Saturday, December 5, 2009

Tofurkey of the Week #2

And here was me worried that it might be awhile until someone else acted like a complete turkey, but in an ecologically sensitive manner. (For the last winner, see here.)

This weeks faux-poultry plinth goes out to conservationist Leon Deschamps of Western Australia, who recently pet a feeding tiger shark in the mistaken assumption that:

1. Tiger sharks aren't aggressive. (They are, Leon. They really are. These guys were just distracted by the giant dead whale they were munching on. Tiger sharks are notoriously territorial and aggressive and accounts of their behaviour can easily be found as far back as the 1600's, when tiger sharks would follow big sailing ships for days on end. I double-dog dare you to go out in the open ocean and thrash around on the surface like a wounded fish for awhile, then ask the tigers for a cuddle when they show up. FYI: When they put their pectoral fins down and start arching their back, thats when they really feel like a pat. Heh.)
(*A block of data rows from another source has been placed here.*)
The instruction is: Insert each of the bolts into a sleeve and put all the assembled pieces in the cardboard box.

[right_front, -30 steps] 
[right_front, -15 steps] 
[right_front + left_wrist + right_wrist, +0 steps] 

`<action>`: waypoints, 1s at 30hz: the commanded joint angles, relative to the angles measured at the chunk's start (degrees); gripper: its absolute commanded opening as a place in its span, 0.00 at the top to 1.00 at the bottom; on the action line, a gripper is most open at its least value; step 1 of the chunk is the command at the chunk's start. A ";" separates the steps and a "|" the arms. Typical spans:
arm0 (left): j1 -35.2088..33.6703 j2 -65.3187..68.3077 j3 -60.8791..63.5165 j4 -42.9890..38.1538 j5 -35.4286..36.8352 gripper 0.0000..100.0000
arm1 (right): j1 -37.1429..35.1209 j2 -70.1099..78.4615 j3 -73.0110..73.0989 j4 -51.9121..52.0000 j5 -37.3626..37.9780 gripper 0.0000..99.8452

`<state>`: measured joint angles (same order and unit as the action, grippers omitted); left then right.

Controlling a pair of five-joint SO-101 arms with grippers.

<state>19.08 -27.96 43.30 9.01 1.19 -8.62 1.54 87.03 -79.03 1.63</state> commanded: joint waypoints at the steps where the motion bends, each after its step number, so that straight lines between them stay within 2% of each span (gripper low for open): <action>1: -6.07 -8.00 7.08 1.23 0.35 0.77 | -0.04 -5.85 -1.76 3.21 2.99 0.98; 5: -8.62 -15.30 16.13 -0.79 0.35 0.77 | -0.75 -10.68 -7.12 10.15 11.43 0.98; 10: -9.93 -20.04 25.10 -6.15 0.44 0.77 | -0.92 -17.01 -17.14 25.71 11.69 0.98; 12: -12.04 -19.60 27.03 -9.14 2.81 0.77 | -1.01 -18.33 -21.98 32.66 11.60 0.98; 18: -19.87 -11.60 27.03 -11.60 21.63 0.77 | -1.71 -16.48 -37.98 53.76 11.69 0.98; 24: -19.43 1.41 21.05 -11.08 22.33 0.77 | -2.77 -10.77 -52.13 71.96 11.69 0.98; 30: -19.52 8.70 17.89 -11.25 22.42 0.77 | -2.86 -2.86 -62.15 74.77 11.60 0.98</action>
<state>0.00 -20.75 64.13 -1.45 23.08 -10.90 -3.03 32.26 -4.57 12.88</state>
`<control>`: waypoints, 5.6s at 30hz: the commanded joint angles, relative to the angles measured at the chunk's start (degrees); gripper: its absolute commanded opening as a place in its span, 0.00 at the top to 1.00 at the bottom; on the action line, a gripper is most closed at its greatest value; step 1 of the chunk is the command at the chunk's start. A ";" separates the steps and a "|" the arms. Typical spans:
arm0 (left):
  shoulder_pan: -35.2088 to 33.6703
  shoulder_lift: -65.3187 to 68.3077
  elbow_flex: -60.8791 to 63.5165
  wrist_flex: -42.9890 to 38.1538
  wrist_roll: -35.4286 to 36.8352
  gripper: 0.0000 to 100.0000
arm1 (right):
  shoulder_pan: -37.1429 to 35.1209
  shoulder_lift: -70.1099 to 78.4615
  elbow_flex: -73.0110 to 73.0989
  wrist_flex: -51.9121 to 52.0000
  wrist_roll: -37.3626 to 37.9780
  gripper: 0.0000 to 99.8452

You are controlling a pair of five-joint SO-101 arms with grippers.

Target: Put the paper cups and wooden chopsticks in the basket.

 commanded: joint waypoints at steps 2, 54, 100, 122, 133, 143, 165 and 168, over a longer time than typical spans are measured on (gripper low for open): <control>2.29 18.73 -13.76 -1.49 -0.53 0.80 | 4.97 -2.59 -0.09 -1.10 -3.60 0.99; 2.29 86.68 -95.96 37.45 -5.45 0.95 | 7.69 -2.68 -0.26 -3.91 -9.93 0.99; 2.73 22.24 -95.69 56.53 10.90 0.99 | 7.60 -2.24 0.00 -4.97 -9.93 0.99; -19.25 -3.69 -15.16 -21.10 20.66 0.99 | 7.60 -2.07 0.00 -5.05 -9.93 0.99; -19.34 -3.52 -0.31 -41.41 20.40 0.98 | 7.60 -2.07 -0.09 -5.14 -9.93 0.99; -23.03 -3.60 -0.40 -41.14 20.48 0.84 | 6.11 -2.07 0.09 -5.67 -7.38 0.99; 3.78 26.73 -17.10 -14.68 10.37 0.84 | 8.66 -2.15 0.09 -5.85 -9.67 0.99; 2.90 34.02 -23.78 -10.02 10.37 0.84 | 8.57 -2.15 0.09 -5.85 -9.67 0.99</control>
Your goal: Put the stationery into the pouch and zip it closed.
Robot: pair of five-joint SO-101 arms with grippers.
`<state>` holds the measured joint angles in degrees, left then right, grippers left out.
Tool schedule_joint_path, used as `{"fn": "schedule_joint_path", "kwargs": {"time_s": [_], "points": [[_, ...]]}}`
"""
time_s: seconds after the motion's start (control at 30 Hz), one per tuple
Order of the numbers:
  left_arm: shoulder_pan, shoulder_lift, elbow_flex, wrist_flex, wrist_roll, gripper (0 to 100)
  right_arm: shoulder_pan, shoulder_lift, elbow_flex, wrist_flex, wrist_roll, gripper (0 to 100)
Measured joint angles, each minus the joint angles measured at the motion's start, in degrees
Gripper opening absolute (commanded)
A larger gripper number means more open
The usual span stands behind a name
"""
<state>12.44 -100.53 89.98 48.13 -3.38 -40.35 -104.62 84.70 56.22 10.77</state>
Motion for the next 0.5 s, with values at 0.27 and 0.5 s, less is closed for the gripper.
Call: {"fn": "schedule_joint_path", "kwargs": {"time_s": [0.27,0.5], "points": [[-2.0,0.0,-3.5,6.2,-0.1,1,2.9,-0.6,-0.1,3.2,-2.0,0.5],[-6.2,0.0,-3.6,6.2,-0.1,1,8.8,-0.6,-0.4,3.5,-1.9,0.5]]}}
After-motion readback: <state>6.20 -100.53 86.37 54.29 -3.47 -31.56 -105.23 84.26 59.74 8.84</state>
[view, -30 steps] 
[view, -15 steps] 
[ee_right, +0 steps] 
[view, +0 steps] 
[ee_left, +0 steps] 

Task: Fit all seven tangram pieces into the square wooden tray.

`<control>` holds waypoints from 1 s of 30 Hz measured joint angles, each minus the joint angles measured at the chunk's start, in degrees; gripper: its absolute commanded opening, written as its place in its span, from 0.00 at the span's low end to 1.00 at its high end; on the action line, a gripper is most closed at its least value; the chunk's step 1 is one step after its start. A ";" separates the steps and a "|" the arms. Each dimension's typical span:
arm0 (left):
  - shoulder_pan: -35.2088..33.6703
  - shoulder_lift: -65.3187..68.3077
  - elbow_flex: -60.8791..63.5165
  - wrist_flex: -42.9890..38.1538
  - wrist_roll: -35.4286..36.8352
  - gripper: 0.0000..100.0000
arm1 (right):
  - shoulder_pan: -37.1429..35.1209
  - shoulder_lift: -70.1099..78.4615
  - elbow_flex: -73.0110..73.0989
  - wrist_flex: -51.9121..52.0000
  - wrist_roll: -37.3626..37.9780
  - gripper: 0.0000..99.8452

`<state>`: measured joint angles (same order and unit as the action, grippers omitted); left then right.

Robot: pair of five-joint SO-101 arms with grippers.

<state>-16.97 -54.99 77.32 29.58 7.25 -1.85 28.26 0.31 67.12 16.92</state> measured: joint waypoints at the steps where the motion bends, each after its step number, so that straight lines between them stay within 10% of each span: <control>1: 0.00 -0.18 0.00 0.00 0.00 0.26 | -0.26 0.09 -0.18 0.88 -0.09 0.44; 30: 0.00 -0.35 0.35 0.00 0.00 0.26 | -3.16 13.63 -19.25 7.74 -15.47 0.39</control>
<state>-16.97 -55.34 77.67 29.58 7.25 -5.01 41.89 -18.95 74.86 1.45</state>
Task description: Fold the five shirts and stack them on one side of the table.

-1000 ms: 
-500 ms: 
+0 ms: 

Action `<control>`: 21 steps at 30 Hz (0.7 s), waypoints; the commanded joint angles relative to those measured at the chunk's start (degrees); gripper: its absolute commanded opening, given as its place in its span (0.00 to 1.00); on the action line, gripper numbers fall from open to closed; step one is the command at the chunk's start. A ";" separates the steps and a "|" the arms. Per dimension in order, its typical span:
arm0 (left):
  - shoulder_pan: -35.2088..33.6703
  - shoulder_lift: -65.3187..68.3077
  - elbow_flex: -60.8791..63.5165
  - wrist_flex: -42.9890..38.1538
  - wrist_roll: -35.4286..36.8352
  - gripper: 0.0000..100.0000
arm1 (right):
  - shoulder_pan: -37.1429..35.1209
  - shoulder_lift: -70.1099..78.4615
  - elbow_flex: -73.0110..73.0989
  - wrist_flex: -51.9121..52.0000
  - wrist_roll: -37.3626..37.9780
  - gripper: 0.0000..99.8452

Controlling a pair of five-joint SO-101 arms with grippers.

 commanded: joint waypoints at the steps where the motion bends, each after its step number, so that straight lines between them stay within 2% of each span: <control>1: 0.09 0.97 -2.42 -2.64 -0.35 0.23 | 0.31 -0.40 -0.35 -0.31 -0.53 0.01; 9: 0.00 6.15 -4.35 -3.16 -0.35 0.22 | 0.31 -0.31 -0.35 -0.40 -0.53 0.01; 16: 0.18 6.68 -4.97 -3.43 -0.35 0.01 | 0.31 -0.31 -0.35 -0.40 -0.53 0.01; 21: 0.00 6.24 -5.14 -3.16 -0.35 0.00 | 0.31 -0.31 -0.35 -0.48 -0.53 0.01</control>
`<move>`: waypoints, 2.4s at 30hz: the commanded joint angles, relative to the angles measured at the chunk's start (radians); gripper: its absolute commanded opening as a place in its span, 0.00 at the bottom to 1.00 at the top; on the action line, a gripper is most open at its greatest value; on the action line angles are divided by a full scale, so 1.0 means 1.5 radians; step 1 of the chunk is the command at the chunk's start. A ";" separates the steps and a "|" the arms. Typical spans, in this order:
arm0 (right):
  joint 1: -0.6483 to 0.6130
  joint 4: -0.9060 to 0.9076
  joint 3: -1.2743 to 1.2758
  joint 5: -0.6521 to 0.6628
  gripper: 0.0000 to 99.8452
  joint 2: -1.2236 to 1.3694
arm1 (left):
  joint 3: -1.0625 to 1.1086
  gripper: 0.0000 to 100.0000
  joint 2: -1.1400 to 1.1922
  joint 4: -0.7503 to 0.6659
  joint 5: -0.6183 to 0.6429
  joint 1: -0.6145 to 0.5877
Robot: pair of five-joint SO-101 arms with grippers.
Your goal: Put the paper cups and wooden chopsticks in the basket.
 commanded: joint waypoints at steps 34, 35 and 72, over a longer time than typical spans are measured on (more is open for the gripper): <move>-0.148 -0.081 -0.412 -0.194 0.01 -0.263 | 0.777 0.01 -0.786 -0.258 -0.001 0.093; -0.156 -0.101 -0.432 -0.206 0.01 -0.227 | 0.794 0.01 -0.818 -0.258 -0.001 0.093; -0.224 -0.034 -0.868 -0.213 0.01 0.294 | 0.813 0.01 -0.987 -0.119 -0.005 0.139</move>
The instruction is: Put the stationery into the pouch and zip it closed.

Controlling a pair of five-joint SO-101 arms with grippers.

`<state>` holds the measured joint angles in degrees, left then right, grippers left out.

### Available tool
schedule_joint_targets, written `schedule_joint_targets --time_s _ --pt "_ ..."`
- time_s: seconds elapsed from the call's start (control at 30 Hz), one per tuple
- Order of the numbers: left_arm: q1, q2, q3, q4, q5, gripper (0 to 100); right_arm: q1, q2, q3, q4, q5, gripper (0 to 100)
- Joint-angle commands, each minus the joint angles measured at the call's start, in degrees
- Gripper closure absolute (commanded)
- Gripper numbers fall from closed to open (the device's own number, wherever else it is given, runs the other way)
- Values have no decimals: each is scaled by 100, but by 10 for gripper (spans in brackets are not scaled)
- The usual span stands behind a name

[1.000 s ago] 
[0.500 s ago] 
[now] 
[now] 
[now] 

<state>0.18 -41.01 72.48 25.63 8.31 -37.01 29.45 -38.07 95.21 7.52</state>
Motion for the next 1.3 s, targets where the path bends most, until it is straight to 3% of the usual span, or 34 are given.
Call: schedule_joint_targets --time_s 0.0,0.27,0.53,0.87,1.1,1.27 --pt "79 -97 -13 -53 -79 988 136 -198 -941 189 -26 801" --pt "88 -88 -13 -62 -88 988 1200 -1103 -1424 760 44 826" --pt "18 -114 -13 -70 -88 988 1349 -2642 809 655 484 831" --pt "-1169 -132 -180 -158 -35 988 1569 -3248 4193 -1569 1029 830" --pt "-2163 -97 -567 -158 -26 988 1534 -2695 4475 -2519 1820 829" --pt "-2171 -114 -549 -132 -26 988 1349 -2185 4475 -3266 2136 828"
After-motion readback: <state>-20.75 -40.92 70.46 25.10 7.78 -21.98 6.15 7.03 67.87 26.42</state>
2. And for assuming, like most annoying hippies, that the organism in question actually enjoyed your impromptu back-rub.

"They were sedate in their movements and far from aggressive, despite it being a time when they are supposed to be at their most ferocious — I think they enjoyed the experience. "

With biology skills like that, a) I pity your girlfriend and b) sense a future Darwin Award in the making. I'm also suprised, given our intrepid shark botherers weren't wearing gloves, that no-one pointed out that fondling a shark can be about as much fun as humping sand paper due to the unique structure of their scales. (And here were we thinking that Movember stubble-rash was a pain in the...ummm...oh, never mind. Personally, I'm getting my own back by instigating Fanuary...but thats another post for another time.)

How to tell if your tiger shark wants a cuddle

But hang on a minute, now I'm confused! Isn't global warming going to make sharks more aggressive? At least that's what Dr. Biro of the University of New South Wales said, after he spent our taxpayer funded dollars on taking damsel fish fresh out of the larval stage, dumping them in an aquarium and randomly fluctuating the temperature. Not un-suprisingly, the poor little damsals started acting a bit wierd, and some of them got tetchy. Apparently, this is now proof that global warming is going to make sharks more aggressive. (One small segue for science, one giant leap for logical thinking everywhere.)

Ha! If this is science, I might go and read some homeopathic "research" on the grounds that it adheres more strictly to scientific process. At least homeopathic researchers, unlike Dr. Biro, don't expect you to pay for their field trips to Lizard Island, an island paradise so elite that only marine biologists and resort patrons in the Sultan of Brunei's tax bracket can afford to stay there.

Lizard Island: I am clearly in the wrong profession.

Note: Don't get me wrong, I actually like sharks. They are important to me both culturally and personally, especially tiger sharks. I also (as you might have guessed) have more first hand experience of applied marine biology than the average layperson, but sadly I cannot wax autobiographical on why that is so at this time, just suffice it to say I didn't always live in the suburbs of Sydney. Regardless, a tiger shark is a tiger shark, and they tend to act accordingly. All those teeth are generally the give away.